Héritier de traditions, Dominique Ponnau en a relayé la dynamique en se faisant donateur et transmetteur. Absorbé par les missions qui lui ont été confiées, il s’est longtemps exprimé dans l’action “culturelle”, par des conférences, des interventions à des colloques et des contributions à des ouvrages collectifs, avant de se laisser convaincre de rédiger et publier des livres entiers. Jusqu’à La Beauté pour sacerdoce (Presses de la Renaissance, 2004), qui est en un sens comme son Credo, il n’avait signé seul qu’un Caravage, une lecture (Cerf, 2008), où il révélait la profondeur de la foi que ne cachent pas les provocations du “peintre maudit”.

Toujours d’actualité

Ont suivi Célébration de la gratitude (Presses de la Renaissance, 2008), Labours sur la mer : Questions sur notre héritage culturel et spirituel (Parole et Silence, 2010), L’Écarlate et la Blancheur : Plaidoyer pour l’espérance en des temps incertains (Salvator, 2011). Ensuite, France, réponds à ma triste querelle (Salvator, 2016) a repris l’appel de Joachim du Bellay en invitant à une “renaissance” véritable dans la quête du beau que blesse la médiocrité et qui ne craint pas d’affronter le tragique.

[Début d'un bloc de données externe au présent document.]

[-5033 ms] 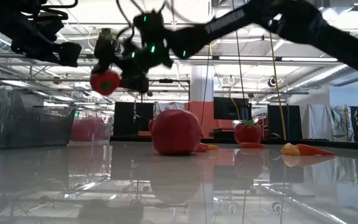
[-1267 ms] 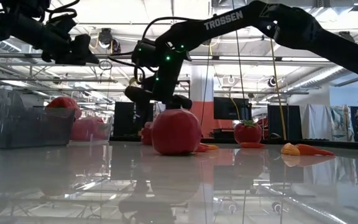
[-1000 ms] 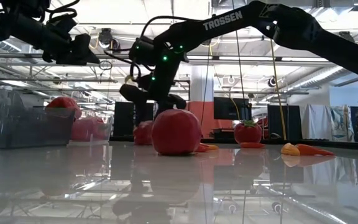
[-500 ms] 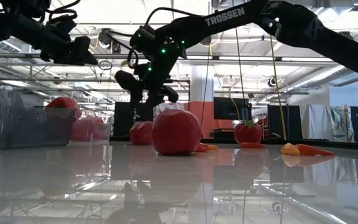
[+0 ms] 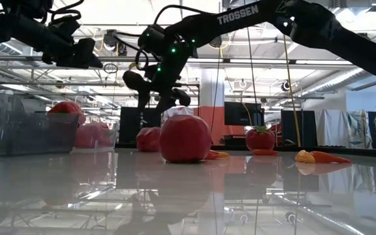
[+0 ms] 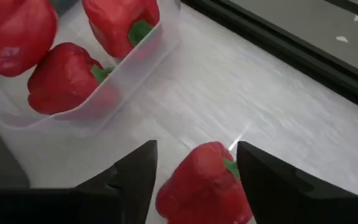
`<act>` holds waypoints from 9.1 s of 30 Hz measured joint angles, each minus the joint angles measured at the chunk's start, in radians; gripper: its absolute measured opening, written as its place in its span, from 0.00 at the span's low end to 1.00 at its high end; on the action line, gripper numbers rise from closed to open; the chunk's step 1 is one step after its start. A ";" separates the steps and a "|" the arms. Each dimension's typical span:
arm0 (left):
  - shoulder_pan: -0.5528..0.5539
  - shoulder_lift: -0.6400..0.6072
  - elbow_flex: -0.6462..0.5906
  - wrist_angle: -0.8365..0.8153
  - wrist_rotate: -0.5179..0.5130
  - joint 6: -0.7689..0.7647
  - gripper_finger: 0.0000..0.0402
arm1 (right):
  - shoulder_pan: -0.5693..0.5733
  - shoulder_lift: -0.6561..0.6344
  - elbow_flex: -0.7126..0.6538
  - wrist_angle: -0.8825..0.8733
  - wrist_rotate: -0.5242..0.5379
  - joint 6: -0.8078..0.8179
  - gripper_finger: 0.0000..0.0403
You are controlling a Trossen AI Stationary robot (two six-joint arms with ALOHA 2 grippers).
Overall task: Sort produce into baskets
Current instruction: Put the red bell pepper into the transparent bin, then put the top center tomato into the top black transparent bin
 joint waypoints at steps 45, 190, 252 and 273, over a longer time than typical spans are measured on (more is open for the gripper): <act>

Les deux derniers livres de Dominique Ponnau : Jean-Baptiste, la gloire de l’effacement (Salvator, 2015) et Saint Joseph ou la Vérité du songe (Artège, 2018), présentent deux personnages à la fois essentiels et modestes, dont on peut se risquer à le rapprocher. Tout cela demeure éminemment lisible et décidément recommandable, parce qu’indépendant de toute affaire ou polémique médiatisée et d’une actualité qui est celle des défis lancés par l’Évangile et perpétuellement renouvelés par tout ce qui ne cesse de défigurer et enlaidir le monde.